Activity = The answer must be an exact copy of the lines from the one containing "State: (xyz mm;" through the final line of the material, both included, and nothing else.

Data below =
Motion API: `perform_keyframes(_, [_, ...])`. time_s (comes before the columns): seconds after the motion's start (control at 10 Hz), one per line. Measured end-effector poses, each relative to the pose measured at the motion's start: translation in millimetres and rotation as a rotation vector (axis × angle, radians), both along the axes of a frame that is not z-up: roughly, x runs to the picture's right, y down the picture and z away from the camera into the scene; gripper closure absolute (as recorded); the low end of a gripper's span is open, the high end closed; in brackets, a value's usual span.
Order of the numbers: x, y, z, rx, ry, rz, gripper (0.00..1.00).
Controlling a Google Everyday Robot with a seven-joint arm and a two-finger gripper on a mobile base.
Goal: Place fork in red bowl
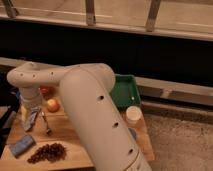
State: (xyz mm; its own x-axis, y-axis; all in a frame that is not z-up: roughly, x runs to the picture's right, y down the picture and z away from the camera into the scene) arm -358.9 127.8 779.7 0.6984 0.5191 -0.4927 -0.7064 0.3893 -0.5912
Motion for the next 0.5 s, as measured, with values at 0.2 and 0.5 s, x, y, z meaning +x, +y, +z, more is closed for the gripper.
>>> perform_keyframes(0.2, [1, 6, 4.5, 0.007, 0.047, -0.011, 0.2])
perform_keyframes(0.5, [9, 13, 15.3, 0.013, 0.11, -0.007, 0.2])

Finished task =
State: (xyz mm; its own x-axis, y-axis; all in a frame that is not z-up: roughly, x runs to the picture's right, y down the picture and z away from the camera into the scene) arm -358.9 127.8 779.7 0.6984 0.5191 -0.4927 -0.7064 0.3893 -0.5912
Motion for the next 0.5 s, as measured, with values at 0.2 and 0.5 s, x, y, z meaning +x, +y, +z, more is closed for the gripper.
>>> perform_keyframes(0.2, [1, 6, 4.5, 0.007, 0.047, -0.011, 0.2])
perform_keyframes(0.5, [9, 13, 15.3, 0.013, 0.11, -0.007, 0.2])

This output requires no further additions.